Input for this task >>
=== Section Start ===

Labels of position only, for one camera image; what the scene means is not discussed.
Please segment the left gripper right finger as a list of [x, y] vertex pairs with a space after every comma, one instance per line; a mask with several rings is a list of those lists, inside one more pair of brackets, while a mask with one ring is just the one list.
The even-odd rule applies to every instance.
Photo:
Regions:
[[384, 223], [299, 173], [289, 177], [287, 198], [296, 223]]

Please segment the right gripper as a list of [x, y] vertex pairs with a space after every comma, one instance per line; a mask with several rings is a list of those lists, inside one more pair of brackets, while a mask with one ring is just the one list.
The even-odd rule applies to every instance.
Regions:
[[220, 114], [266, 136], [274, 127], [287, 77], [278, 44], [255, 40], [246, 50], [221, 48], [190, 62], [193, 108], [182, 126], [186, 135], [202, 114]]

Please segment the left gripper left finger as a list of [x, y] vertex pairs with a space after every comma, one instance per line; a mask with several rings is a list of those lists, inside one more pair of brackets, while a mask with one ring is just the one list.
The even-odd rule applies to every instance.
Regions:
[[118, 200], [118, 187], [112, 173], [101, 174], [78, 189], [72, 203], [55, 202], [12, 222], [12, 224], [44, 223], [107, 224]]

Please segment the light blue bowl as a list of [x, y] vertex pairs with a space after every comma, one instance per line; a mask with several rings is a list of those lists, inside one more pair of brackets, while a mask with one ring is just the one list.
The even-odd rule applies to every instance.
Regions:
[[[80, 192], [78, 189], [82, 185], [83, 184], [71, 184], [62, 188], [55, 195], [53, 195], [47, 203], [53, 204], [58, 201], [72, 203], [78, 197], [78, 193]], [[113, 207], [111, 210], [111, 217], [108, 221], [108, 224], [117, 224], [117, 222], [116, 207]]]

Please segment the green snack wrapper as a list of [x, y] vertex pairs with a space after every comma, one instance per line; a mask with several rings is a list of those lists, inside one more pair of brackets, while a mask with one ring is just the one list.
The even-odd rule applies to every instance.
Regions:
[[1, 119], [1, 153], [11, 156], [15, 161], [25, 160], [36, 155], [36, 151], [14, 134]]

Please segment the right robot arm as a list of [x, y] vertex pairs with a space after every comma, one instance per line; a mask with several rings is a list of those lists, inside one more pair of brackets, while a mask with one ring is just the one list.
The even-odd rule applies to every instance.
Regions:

=== Section End ===

Every entry, from first to last, should be written out exactly.

Solution for this problem >>
Labels of position only, for one camera image; what the scene means is not discussed.
Please segment the left gripper right finger as a list of [x, y] vertex pairs with a space after every comma, one instance per line; a mask with several rings is a list of those lists, inside one more pair of brackets, while a mask with one ring is just the one list.
The even-odd rule applies to every instance.
Photo:
Regions:
[[384, 223], [299, 173], [289, 177], [287, 198], [296, 223]]

Please segment the right gripper as a list of [x, y] vertex pairs with a space after every comma, one instance per line; a mask with several rings is a list of those lists, inside one more pair of brackets, while a mask with one ring is just the one list.
The even-odd rule applies to every instance.
Regions:
[[220, 114], [266, 136], [274, 127], [287, 77], [278, 44], [255, 40], [246, 50], [221, 48], [190, 62], [193, 108], [182, 126], [186, 135], [202, 114]]

Please segment the left gripper left finger as a list of [x, y] vertex pairs with a space after every comma, one instance per line; a mask with several rings is a list of those lists, inside one more pair of brackets, while a mask with one ring is just the one list.
The even-odd rule applies to every instance.
Regions:
[[118, 200], [118, 187], [112, 173], [101, 174], [78, 189], [72, 203], [55, 202], [12, 222], [12, 224], [44, 223], [107, 224]]

Please segment the light blue bowl as a list of [x, y] vertex pairs with a space after every comma, one instance per line; a mask with several rings is a list of those lists, inside one more pair of brackets, while a mask with one ring is just the one list.
The even-odd rule applies to every instance.
Regions:
[[[80, 192], [78, 189], [82, 185], [83, 184], [71, 184], [62, 188], [55, 195], [53, 195], [47, 203], [53, 204], [58, 201], [72, 203], [78, 197], [78, 193]], [[113, 207], [111, 210], [111, 217], [108, 221], [108, 224], [117, 224], [117, 222], [116, 207]]]

Please segment the green snack wrapper as a list of [x, y] vertex pairs with a space after every comma, one instance per line; a mask with several rings is a list of those lists, inside one more pair of brackets, while a mask with one ring is just the one list.
The even-odd rule applies to every instance.
Regions:
[[1, 119], [1, 153], [11, 156], [15, 161], [25, 160], [36, 155], [36, 151], [14, 134]]

Please segment the right robot arm as a list of [x, y] vertex pairs with a space after every comma, one instance per line; a mask with several rings is a list of those lists, inside one more pair of brackets, while a mask with one ring is just the one list.
The even-odd rule applies to every instance.
Regions:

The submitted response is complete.